» ABOUT THIS TASK
Take the data below and filter it for lines containing the word "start"; show each line found.

» THE DATA
== == ==
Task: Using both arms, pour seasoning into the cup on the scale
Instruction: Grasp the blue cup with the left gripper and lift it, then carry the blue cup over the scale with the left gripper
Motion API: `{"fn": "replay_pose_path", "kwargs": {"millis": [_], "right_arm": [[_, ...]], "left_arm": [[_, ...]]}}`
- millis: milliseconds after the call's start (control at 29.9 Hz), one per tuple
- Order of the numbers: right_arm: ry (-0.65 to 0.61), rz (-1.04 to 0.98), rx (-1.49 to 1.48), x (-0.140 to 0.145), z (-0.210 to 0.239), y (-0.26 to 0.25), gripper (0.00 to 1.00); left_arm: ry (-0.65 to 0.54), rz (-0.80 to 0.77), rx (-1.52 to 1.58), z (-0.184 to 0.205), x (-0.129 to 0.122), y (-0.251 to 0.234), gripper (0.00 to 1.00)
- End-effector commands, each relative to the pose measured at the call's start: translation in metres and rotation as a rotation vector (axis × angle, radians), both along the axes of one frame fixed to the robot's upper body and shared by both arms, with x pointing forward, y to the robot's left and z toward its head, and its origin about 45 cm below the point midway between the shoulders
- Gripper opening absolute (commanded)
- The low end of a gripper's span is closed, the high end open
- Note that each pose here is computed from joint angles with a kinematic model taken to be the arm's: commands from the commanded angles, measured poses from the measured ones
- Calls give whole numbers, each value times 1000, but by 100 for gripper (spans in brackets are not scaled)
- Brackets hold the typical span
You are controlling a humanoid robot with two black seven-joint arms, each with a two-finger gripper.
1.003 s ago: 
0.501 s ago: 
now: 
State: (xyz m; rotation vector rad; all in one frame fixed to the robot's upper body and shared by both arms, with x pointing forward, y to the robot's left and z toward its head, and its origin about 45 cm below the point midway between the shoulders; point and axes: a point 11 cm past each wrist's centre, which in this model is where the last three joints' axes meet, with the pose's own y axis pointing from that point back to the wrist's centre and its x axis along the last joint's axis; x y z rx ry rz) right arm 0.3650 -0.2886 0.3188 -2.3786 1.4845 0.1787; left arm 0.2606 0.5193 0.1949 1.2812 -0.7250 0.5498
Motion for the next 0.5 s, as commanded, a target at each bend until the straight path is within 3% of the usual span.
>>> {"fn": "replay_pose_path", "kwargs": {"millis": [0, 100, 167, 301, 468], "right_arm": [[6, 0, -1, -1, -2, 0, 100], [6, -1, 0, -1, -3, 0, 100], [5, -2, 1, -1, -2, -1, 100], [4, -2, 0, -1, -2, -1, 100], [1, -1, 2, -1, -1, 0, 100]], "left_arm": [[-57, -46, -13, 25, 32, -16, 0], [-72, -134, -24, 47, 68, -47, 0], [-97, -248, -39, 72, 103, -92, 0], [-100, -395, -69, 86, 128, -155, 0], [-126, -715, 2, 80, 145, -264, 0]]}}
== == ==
» ANSWER FOR THE TASK
- millis: milliseconds after the call's start (control at 29.9 Hz), one per tuple
- End-effector commands, each relative to the pose measured at the call's start: translation in metres and rotation as a rotation vector (axis × angle, radians), both along the axes of one frame fixed to the robot's upper body and shared by both arms, with x pointing forward, y to the robot's left and z toward its head, and its origin about 45 cm below the point midway between the shoulders

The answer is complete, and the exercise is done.